Print this page

Polynésie française : victoire des indépendantistes

Les élections territoriales de Polynésie française ont donné le pouvoir aux partisans de « la pleine souveraineté ». Le nouveau président du territoire, l’ex-député de la Nupes, Moetai Brotherson a rencontré le président Macron le 7 juin dernier.

Un coup de tabac. Les élections territoriales du 16 et 30 avril derniers visant à renouveler l’Assemblée de la Polynésie française ont donné une large victoire au parti indépendantiste Tavini Huiraatira d’Oscar Temaru, son leader charismatique. Avec 38 sièges sur les 57, il devance largement le parti Tapura du président autonomiste sortant Edouard Fritch et soutien local d’Emmanuel Macron qui n’obtient que 16 sièges (38,5 %). La liste de l’autonomiste dissident Nuihau Laurey emporte quant à elle 3 sièges (17,2 %). Le président de cette assemblée renouvelée est l’indépendantiste radical Antony Géros. Le député de la Nupes Moetai Brotherson a quant à lui été élu président du territoire par les représentants de l’Assemblée locale de la collectivité. « Avec responsabilité et respect, nous mènerons ensemble un travail exigeant pour répondre aux problématiques que rencontrent les Polynésiens au quotidien » a twitté le ministre de l’intérieur, Gérald Darmanin, à l’annonce des résultats adressant ses « félicitations » au nouveau président.

Entre les deux tours, le fort taux de participation de 70 % a connu un bon de 10 points favorisant les indépendantistes : l’écart de voix est passé de 5100 voix au premier tour à 8400 voix au second.
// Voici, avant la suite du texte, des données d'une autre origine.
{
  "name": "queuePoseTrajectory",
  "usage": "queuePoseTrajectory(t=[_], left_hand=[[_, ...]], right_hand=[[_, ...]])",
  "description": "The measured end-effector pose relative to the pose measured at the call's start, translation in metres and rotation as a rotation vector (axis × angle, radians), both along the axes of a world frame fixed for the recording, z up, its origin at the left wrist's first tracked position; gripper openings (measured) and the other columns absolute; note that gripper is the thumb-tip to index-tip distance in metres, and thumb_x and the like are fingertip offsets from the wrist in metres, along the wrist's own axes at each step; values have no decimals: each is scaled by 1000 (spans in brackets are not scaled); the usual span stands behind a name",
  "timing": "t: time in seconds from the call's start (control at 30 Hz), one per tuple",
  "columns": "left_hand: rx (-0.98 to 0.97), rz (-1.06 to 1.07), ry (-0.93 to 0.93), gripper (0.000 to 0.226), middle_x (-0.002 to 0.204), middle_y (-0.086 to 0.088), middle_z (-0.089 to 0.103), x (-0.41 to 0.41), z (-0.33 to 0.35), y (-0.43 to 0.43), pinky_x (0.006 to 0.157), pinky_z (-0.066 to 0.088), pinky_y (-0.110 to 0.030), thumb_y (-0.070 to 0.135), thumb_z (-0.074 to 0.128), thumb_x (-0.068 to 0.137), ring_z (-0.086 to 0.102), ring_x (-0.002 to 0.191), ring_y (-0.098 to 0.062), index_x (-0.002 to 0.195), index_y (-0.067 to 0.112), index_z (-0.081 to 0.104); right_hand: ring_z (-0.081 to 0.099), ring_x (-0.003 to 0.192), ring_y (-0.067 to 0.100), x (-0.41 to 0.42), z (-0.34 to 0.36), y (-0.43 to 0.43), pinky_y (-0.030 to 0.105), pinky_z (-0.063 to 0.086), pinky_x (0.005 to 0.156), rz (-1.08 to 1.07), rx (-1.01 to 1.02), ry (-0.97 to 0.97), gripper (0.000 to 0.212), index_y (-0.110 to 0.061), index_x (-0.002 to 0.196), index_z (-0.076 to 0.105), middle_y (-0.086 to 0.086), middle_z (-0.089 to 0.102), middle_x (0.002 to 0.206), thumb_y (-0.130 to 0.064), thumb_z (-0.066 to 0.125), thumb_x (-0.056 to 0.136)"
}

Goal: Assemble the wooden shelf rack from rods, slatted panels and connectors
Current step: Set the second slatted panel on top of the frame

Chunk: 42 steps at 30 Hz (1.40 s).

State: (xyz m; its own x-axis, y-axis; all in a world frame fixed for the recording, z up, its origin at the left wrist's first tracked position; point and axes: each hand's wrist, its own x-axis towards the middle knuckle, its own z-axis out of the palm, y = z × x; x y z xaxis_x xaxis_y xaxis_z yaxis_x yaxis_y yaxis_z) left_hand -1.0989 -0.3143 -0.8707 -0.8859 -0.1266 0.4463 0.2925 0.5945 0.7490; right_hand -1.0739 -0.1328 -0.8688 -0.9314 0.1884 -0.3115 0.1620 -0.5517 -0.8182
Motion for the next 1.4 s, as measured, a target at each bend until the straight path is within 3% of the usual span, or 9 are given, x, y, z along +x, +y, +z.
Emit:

Partout, les indépendantistes ont progressé devançant les autonomistes dans les trois principales îles de l’archipel - Tahiti, Moorea et Raiatea - et même dans les grandes villes et notamment Papeete, la capitale où les indépendantistes sont passés de 23,6 % à 43,6 % des voix en cinq ans. Si dans le fief d’Edouard Fritch, la ville de Pirae, le parti autonomiste arrive à se maintenir en tête, il baisse de près de dix points.

A 17 000 kilomètres de la métropole, ce vote s’apparente d’abord à une sanction contre le président sortant aux commandes du territoire depuis une quarantaine d’années déjà. Victime d’une « vague de dégagisme », à 71 ans Edouard Fritch était la proie ces derniers temps de polémiques dont il n’arrivait pas à se défaire (gestion du covid, création d’une nouvelle taxe en faveur de la Sécurité sociale locale, forte inflation…). Il n’a pas non plus, semble-t-il, pris la mesure de l’avertissement des dernières législatives qui a porté au palais Bourbon trois indépendantistes modérés et plus jeunes : Moetai Brotherson, 53 ans qui laissera son siège à sa suppléante Mereana Reid Arbelot pour prendre la tête du gouvernement, Steve Chailloux, 37 ans et Tematai Le Gayic, élu plus jeune député de la République, à 21 ans.

Bien plus qu’un vote en faveur d’une hypothétique indépendance, ce vote s’est avant tout joué sur les promesses électorales des candidats de lutter contre les inégalités sociales, la misère et la « vie chère ». « Nous n’avons pas gagné les élections parce que tout le monde en Polynésie est devenu indépendantiste. Les gens ont envie d’un changement, c’est l’élément principal, et d’un gouvernement qui s’occupe de leurs problèmes quotidiens. Mais les Polynésiens n’ont plus de réaction épidermique quand on prononce les mots « décolonisation », « processus d’autodétermination ». Ils comprennent que, finalement, c’est le peuple qui choisit » a déclaré au Monde, Moetai Brotherson.

Tout en appelant les Polynésiens à ne « pas craindre l’indépendance » qui ne sera pas « imposée », Moetai Brotherson qui se dit « courtois mais déterminé » n’envisage toutefois pas un référendum d’autodétermination avant « dix ou quinze ans » estimant « ne pas pouvoir y arriver dans les cinq ans qui viennent dans de bonnes conditions ». A la différence d’Antony Géros qui plaide activement pour une indépendance rapide. Les deux hommes vont devoir cohabiter.

Après la Nouvelle-Calédonie - le président indépendantiste du Congrès calédonien, Roch Wamytan, était à Papeete pour les élections -, la victoire des indépendantistes en Polynésie vient quelque peu contrecarrer les plans d’Emmanuel Macron qui déclarait récemment qu’il voulait que la France « s’affirme toujours davantage » dans la zone indo-pacifique.

Chaque année, la France transfère 1,7 milliard d’euros en Polynésie française, territoire de 280 000 habitants, français depuis 1842, pour y financer l’éducation, la sécurité ou la justice.

En 2013, la Polynésie a été réinscrite sur la liste des Nations unies des territoires non autonomes à décoloniser.